How I killed some time during the lockdown.

The following was inspired by this tweet:

There is a similar journalistic shorthand for fractions, particularly those near 1/2; terms like "almost half", "nearly half", "about half", "more than half", and "over half". What follows is a statistical quantification of what those terms actually mean, as measured by a random sample of 50 articles that use these terms.

Articles were found via google searches for each term, and I only included articles where the actual number could be verified (which sometimes entailed clicking through to a secondary source).

For example, consider the following article from Nature:

Over half of psychology studies fail reproducibility test

If you read the article, you find that "over half" in this case means 61%.

I repeated this process 50 times for 5 terms, and recorded the result. You can view the raw data here.

Here are the charted results:

You can see that terms like "almost half" and "nearly half" fall in a fairly tight band, with 40% looking like a good cutoff for what constitutes "almost" or "nearly". But terms like "more than half" or "over half" have a longer tail. There is more linguistic wriggle room in "more than" versus "nearly".

You'll note a few data points fall on the "wrong" side of the 50% dividing line. These are examples where the headline writer appeared to misinterpret the data.

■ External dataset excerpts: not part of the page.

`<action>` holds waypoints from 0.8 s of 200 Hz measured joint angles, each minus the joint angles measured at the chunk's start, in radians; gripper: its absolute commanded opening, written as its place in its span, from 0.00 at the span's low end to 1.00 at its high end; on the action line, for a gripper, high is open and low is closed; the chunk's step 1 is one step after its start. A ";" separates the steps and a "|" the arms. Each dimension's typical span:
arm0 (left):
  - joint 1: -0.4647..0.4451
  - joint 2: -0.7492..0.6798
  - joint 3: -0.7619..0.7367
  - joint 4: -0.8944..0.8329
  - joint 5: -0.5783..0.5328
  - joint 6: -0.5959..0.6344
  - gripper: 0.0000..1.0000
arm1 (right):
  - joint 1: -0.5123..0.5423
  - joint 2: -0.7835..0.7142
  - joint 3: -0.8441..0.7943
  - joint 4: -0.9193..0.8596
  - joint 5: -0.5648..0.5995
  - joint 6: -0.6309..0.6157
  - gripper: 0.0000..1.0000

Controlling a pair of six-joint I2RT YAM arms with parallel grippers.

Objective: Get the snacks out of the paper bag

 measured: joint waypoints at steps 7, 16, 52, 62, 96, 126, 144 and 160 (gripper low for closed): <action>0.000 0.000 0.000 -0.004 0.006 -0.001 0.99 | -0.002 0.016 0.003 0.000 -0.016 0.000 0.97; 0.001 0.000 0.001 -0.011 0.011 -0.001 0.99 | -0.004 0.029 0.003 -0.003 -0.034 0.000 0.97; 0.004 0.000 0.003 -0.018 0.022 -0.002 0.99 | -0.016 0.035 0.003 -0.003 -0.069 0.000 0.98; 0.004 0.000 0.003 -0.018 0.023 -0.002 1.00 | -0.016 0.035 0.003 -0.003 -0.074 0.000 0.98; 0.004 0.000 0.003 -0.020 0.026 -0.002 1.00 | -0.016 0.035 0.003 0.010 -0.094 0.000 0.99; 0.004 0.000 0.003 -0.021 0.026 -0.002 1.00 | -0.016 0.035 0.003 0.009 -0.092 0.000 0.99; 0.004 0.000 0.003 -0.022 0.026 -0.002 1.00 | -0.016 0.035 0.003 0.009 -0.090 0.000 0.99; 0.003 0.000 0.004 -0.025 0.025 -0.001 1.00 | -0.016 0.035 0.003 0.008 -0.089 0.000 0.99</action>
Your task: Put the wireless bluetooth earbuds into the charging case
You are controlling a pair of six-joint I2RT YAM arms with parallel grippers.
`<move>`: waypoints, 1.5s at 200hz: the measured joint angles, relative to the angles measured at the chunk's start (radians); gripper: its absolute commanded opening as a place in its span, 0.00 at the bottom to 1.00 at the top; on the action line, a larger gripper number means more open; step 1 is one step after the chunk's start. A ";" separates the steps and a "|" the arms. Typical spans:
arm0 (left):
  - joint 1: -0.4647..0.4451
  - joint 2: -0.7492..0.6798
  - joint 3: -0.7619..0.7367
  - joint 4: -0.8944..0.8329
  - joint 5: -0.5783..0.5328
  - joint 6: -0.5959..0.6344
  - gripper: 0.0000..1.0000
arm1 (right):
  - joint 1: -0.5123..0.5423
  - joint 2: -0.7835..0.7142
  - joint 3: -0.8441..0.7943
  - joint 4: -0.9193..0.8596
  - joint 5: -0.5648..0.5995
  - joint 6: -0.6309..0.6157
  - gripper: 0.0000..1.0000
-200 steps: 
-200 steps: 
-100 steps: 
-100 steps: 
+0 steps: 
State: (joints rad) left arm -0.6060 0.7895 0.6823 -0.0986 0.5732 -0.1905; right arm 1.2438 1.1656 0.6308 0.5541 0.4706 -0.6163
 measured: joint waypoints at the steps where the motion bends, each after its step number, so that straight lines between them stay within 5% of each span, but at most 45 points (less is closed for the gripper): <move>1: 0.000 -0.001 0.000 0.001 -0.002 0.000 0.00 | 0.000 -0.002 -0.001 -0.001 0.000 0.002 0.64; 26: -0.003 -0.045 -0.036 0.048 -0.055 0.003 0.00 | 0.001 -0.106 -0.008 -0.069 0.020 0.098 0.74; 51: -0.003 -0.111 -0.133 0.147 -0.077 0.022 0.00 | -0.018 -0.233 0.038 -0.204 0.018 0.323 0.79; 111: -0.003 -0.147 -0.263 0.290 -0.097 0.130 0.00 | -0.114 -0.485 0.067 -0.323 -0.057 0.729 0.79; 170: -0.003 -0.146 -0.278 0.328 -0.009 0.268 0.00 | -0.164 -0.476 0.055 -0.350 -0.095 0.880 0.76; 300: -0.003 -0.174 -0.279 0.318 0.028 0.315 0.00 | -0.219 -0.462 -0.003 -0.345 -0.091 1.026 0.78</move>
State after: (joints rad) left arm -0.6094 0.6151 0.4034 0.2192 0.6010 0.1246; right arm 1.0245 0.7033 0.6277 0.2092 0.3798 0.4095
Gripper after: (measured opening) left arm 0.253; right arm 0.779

For example, Business Insider reported:

More than half of American retailers didn't pay their rent in April and May, and it could upset the entire economy

But if you click through to the Washington Post story they were aggregating, you find they misinterpreted a chart showing that more than half of retailers did pay their rent in April and May.

Here are the key stats for each term:

term n mean median stdev skew kurtosis
almost half 50 0.46 0.46 0.02 -0.16 0.30
nearly half 50 0.46 0.47 0.02 -0.61 -0.27
about half 50 0.50 0.50 0.04 -0.14 -0.62
more than half 50 0.56 0.55 0.05 0.06 1.49
over half 50 0.56 0.55 0.04 0.94 0.68

"Almost" and "nearly" appear to be statistically identical in many ways, as do "more than" and "over". And it's comforting to see "about half" with a mean and median of 0.50, and a fairly low skew. As a reminder, skew tells you how imbalanced a distribution is, while kurtosis tells you how "fat" the tail is, compared to a standard normal distribution.